__PROBLEM TO SOLVE__
Keeping every word the same, return the listing from its first line until the line holding "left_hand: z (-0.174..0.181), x" has been returned as well.

################

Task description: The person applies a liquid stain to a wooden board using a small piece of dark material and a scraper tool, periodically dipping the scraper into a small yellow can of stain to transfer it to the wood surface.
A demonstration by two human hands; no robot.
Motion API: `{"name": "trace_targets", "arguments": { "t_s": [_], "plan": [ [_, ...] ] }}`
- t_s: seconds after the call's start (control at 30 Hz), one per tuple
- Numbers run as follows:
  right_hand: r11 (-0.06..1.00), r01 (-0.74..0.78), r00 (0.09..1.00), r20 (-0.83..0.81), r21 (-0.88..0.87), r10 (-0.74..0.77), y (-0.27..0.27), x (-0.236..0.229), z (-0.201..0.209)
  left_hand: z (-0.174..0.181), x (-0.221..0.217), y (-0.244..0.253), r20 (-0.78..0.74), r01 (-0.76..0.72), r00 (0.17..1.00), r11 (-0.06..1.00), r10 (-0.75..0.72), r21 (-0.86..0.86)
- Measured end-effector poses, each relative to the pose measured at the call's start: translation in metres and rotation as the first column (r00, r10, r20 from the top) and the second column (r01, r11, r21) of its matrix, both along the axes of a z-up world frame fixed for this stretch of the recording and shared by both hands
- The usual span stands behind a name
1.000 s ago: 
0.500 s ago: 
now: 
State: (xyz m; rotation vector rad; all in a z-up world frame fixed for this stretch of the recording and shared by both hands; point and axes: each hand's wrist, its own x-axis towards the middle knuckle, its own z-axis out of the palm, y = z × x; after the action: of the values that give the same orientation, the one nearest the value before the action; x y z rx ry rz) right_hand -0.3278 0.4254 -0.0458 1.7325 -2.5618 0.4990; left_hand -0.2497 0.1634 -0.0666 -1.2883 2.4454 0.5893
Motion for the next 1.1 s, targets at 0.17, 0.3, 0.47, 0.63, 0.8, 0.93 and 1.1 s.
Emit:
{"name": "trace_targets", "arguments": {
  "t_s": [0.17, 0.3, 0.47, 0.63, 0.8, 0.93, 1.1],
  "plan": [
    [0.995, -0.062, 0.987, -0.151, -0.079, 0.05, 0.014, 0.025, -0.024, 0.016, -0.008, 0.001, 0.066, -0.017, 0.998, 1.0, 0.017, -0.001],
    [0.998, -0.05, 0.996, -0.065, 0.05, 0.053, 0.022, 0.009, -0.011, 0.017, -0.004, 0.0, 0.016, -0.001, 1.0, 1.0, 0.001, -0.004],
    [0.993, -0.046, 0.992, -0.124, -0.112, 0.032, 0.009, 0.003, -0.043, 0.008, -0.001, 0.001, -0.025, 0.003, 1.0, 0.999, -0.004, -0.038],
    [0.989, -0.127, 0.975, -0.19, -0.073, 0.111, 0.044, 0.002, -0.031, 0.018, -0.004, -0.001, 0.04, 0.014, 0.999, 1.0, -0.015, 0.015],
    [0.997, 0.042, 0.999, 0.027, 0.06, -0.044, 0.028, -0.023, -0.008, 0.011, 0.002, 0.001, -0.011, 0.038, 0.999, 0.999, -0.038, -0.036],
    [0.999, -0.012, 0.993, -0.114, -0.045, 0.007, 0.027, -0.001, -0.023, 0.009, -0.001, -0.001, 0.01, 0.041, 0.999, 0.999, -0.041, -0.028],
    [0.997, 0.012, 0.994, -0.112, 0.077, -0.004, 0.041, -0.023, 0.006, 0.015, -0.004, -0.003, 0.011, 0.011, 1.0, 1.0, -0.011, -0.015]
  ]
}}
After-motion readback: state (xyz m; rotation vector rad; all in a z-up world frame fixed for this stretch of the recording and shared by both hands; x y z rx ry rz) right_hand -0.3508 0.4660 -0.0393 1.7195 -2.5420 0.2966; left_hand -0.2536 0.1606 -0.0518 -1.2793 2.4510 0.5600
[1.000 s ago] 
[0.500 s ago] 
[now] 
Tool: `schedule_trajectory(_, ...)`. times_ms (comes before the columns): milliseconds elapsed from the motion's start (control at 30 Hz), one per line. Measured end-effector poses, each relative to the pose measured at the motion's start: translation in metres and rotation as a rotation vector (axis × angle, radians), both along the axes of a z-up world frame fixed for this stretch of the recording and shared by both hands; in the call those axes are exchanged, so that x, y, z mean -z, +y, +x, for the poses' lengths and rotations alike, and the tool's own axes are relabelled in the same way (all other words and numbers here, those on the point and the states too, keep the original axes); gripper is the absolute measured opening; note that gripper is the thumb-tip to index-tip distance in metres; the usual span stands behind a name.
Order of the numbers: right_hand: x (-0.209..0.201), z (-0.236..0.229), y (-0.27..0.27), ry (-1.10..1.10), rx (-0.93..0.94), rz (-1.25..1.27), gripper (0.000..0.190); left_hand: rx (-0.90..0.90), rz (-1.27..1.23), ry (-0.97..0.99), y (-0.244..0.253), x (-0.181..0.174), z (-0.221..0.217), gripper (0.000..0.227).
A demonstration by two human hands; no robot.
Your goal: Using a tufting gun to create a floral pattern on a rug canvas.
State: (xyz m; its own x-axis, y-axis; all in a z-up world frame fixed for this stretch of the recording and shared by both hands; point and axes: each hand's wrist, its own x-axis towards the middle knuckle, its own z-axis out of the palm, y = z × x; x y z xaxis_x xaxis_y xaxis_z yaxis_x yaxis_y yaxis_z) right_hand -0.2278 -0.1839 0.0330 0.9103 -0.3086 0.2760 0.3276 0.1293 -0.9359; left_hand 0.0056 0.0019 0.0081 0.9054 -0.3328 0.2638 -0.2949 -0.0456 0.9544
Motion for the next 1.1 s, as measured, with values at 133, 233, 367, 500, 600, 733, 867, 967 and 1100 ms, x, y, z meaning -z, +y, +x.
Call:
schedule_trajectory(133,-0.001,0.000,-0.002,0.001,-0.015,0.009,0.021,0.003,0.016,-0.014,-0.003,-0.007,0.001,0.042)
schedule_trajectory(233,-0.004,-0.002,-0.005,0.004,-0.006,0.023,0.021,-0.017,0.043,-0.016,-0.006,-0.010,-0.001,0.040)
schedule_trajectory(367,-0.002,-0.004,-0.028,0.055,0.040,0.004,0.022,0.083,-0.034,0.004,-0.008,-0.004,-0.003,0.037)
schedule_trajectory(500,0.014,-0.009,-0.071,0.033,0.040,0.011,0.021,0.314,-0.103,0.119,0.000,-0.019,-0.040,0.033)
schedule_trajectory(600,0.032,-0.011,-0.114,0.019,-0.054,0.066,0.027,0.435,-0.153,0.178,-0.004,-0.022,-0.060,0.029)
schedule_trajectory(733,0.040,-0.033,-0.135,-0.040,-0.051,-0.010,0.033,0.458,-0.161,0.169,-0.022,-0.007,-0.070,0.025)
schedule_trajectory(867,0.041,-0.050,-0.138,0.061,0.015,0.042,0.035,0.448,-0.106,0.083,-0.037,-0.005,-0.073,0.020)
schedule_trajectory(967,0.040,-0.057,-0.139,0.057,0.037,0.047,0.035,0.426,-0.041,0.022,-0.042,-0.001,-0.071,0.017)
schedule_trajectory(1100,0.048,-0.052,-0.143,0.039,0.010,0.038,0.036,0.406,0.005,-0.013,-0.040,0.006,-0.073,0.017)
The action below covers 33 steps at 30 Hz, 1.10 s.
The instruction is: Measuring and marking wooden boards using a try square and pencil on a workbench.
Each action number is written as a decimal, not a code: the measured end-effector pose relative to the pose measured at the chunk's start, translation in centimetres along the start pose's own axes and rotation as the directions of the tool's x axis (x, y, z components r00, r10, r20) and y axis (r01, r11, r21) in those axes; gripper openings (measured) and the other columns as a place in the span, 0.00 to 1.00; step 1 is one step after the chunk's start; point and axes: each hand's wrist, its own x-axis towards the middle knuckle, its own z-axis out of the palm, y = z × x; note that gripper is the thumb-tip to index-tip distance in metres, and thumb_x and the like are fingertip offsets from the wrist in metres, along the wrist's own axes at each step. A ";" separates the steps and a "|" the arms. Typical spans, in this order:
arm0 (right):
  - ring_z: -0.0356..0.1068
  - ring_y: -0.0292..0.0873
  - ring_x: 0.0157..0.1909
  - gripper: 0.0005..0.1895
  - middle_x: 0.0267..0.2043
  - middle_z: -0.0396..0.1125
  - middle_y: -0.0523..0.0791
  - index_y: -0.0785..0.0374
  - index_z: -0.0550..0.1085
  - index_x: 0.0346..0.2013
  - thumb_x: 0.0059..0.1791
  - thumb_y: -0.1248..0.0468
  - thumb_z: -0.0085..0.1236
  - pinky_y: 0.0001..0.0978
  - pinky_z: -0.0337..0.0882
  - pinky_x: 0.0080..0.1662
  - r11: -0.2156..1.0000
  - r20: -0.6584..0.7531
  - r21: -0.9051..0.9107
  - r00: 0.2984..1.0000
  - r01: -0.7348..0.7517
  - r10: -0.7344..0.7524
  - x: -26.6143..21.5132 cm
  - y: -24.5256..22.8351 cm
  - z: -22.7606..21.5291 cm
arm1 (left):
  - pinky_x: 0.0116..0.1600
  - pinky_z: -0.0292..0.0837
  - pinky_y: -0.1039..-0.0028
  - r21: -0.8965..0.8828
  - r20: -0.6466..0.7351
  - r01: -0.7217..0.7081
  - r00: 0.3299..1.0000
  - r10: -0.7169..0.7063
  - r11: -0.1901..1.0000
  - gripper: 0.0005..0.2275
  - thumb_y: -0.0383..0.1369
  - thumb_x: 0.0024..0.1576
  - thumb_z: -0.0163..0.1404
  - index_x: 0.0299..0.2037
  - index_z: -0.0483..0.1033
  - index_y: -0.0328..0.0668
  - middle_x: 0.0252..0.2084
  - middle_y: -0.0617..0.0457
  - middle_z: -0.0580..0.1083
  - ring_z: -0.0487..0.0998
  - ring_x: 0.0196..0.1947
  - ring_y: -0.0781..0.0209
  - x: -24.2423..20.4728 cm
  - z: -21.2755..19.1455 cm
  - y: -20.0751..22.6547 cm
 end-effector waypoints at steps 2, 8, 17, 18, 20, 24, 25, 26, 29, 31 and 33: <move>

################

__YOUR SOLUTION__
Task description: The person applies a liquid stain to a wooden board using a small piece of dark material and a scraper tool, periodically dipping the scraper into a small yellow can of stain to transfer it to the wood surface.
A demonstration by two human hands; no robot.
Motion API: `{"name": "trace_targets", "arguments": { "t_s": [_], "plan": [ [_, ...] ] }}`
- t_s: seconds after the call's start (control at 30 Hz), one per tuple
- Numbers run as follows:
  right_hand: r11 (-0.06..1.00), r01 (-0.74..0.78), r00 (0.09..1.00), r20 (-0.83..0.81), r21 (-0.88..0.87), r10 (-0.74..0.77), y (-0.27..0.27), x (-0.236..0.229), z (-0.201..0.209)
  left_hand: z (-0.174..0.181), x (-0.221..0.217), y (-0.244..0.253), r20 (-0.78..0.74), r01 (-0.76..0.72), r00 (0.17..1.00), r11 (-0.06..1.00), r10 (-0.75..0.72), r21 (-0.86..0.86)

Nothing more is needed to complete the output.